Welcome Stygian. Leave your dark place and come up to the higher floors of the Asylum, where sanity rules. . . in a desultory and ineffectual manner. Actually, I've given up on sanity and embraced Scotch instead, certainly a more solid and predictable companion than the pursuit of an illusory mental equilibrium. You must make yourself known to our very own Tim Murphy, also a Senior Mentor like me. Senior Mentors are not wiser than Mentors. . .just older and more decrepit. Hence the need for more Scotch. Tim just lives down the street from you, in Cranmore. He has been a carpenter forever, a crazy-ass mogul-humping back country skier, and a prolific poet. That dude cranks out more good poetry in a week than I do in a year. Tim and I and his charming artist-wife Wanda have met a couple of times, once in Vancouver, once in the S Francisco area. He drinks beer. Well, he's a Canadian. I write poetry too. And I've got two novels on the go. . . . .ing to be finished some year.

Good people here, whatever genre interests you. I've been roaming poetry groups online for damned near 10 years, and WF is hands-down the best. Welcome. Enjoy.


----------



## Stygian (Mar 29, 2019)

@Gumby In my mind I'm coming at this from the perspective of a challenger. I was always skilled at writing, in a literal sense (pun intended). For me, putting words on paper is way easier than speaking ideas aloud; Although, I can sell a compelling flux capacitor story when explaining why HVAC systems aren't working in my tenants' office space. (I work as a Building Operator)

@clark Sanity is often a fickle and tenuous state of mind. My cabal of imaginary friends have voted in favor of sanity being overrated and thus largely excisable. I'm ahead of the curve on the scotch. I love beer, but it isn't mutual, so I had to switch. I'll be sure to shoot Tim a message sometime. Poetry as always been alien to me. Very interesting to read, but I've never had much success. Math and science has rotted my brain 

My genre of choice has always been sci-fi. I particular enjoy the stories where morals and philosophy get injected into the overall plot. I'm currently hammering out the outline for a story that will give you a realistic solution for mankind never being able to create faster than light travel. Exploring and colonizing the galaxy would be a lot more challenging, morally questionable to boot. 
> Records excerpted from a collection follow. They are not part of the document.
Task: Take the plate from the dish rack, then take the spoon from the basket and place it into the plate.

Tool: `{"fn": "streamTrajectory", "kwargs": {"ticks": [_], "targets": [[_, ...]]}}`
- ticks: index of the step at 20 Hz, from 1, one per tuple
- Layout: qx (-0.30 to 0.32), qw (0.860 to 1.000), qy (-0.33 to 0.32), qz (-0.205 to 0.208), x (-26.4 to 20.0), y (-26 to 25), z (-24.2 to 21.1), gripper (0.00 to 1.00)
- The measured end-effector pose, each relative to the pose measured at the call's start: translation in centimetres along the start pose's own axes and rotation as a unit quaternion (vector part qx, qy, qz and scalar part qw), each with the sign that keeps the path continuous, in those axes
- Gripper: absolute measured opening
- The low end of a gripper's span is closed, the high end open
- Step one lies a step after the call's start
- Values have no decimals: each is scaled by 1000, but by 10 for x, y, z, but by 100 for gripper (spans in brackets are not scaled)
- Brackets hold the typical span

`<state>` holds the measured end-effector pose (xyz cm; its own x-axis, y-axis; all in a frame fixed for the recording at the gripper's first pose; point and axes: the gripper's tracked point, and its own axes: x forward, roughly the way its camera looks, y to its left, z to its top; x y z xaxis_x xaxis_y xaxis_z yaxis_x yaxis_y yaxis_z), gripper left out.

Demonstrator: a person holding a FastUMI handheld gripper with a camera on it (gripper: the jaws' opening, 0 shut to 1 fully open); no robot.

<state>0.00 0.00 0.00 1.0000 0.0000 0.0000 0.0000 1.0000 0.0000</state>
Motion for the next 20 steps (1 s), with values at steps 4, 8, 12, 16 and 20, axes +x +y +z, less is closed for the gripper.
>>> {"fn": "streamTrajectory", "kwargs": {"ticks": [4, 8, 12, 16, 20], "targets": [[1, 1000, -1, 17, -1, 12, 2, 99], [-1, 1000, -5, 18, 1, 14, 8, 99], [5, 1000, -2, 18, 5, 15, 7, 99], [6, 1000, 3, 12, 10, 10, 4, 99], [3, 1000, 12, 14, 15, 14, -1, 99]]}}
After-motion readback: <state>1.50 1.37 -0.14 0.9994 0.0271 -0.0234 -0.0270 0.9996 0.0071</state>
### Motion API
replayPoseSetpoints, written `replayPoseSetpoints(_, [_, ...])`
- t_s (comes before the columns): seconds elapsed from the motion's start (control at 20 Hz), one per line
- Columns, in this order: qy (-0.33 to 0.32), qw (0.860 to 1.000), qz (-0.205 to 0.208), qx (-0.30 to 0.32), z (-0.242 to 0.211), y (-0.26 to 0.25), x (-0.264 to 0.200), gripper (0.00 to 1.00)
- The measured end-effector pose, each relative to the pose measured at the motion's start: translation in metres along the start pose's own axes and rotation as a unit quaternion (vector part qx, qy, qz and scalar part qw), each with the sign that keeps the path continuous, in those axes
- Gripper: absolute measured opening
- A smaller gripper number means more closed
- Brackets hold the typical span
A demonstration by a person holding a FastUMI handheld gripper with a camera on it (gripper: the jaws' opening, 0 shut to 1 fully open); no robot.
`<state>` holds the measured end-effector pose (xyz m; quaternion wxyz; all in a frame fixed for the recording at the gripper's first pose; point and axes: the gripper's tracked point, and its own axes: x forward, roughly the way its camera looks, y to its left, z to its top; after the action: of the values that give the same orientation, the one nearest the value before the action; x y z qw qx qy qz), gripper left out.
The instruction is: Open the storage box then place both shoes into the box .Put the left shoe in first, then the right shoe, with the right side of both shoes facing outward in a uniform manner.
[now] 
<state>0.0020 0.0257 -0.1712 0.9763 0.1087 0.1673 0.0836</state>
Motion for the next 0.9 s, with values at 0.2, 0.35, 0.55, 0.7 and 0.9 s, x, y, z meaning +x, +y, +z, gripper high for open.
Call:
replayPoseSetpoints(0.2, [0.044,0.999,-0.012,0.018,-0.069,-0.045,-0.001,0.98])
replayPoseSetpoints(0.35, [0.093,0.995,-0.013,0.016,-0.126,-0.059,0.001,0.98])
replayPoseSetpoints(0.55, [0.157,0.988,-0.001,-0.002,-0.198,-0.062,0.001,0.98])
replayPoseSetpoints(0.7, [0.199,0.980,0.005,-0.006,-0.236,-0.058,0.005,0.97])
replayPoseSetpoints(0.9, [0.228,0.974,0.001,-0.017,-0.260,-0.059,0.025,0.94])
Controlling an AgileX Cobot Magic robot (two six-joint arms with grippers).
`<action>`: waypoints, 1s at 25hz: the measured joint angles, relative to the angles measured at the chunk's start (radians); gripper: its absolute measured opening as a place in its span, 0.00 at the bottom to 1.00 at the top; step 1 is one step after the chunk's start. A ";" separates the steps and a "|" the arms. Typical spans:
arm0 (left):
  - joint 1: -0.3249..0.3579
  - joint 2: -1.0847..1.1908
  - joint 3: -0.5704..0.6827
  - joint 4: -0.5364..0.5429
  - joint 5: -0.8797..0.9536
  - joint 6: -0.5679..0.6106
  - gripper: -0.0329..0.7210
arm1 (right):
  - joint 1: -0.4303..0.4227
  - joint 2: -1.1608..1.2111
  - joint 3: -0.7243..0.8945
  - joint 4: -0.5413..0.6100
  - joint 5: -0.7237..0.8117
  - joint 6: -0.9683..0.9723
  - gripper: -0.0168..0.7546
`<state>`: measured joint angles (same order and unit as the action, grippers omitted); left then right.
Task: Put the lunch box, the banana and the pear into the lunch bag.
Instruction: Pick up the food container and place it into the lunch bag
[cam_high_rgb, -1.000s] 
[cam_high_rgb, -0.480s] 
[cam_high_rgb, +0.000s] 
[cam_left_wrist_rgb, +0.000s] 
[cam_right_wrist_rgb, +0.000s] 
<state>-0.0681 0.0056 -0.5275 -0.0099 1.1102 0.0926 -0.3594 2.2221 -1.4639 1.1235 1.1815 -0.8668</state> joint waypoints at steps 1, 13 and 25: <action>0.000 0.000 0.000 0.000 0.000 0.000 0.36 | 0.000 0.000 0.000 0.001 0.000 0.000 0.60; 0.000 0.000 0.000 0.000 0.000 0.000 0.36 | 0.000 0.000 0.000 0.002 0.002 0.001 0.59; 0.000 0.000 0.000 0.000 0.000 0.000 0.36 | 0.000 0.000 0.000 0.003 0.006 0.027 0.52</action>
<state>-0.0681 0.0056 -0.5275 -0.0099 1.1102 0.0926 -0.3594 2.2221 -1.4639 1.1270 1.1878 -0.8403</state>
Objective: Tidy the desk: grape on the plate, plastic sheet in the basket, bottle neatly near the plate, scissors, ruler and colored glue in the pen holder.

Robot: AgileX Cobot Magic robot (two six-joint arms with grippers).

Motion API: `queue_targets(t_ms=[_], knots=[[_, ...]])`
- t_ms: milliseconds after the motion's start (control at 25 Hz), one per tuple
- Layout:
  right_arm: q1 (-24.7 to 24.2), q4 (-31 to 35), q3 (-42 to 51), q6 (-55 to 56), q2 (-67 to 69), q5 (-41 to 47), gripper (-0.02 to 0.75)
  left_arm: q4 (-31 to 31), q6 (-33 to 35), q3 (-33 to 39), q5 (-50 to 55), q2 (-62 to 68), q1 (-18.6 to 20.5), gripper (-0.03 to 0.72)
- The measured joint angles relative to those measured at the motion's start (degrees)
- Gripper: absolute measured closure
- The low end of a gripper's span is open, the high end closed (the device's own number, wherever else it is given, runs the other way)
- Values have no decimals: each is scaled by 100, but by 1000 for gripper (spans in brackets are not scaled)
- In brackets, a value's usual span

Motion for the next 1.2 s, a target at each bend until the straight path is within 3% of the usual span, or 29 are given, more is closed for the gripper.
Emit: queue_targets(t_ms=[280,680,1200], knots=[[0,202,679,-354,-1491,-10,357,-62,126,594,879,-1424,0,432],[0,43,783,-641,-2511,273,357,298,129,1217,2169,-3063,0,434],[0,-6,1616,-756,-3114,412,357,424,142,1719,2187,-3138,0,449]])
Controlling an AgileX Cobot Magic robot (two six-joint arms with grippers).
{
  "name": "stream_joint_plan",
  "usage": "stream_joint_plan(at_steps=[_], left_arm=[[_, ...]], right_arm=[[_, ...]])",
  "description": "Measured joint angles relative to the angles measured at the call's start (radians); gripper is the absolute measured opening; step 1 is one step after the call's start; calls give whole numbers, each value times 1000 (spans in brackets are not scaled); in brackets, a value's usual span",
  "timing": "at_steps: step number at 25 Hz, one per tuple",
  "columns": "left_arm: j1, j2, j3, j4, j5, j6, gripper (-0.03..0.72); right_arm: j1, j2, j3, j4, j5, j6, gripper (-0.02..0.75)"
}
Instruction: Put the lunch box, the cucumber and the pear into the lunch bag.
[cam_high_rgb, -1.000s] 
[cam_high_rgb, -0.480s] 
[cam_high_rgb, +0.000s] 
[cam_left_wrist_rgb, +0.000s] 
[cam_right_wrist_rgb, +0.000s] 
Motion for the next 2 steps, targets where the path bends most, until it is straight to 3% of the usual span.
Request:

My plan is to hash out a solid outline, and then put in on a shelf for a few months while I work on my actual writing skills. As I said, grammar is my Achilles heel. Long story short, I came to Canada when I was 6, so I went through the ESL program. I put all my effort in the "how" of writing as opposed to the "why". I've been looking up random lessons to get a grasp of where to start, and it feels like picking at old scabs. It's going to be a fun challenge either way. There is no way I can afford to ever pay an editor, so I must learn to do it myself. My plan is to write a few disposable short stories to use as editing practice. That way I can edit chapter by chapter when it's time for writing my actual novel.


----------



## Gary Gray (Mar 30, 2019)

At first glance I thought I had clicked on Coast to Coast AM. The UFO network. 
Welcome.


----------



## Gumby (Mar 30, 2019)

Gary Gray said:


> At first glance I thought I had clicked on Coast to Coast AM. The UFO network.
> Welcome.



I loved that show when Art Bell was the host. It made many a long night go quicker when I worked nights.


----------



## MzSnowleopard (Mar 30, 2019)

Greetings Stygian, welcome to the forums. It sounds like you're got the right ( or is that writer ? ) attitude. I wish you well in your writing. Not being able to develop faster than light travel makes sense. After all, at some point time slows down, at another, doesn't it also bend?


----------



## Stygian (Apr 1, 2019)

I think I've got a pretty solid idea, but I need to hammer out conflicts and characters. I can't recall which author, but I remember them giving an interview explaining how characters make or break books. Looking back at every book I've read, I have to agree. A story happening to people is more exciting than a story with people in it. I want that to be a fundamental part of my writing. 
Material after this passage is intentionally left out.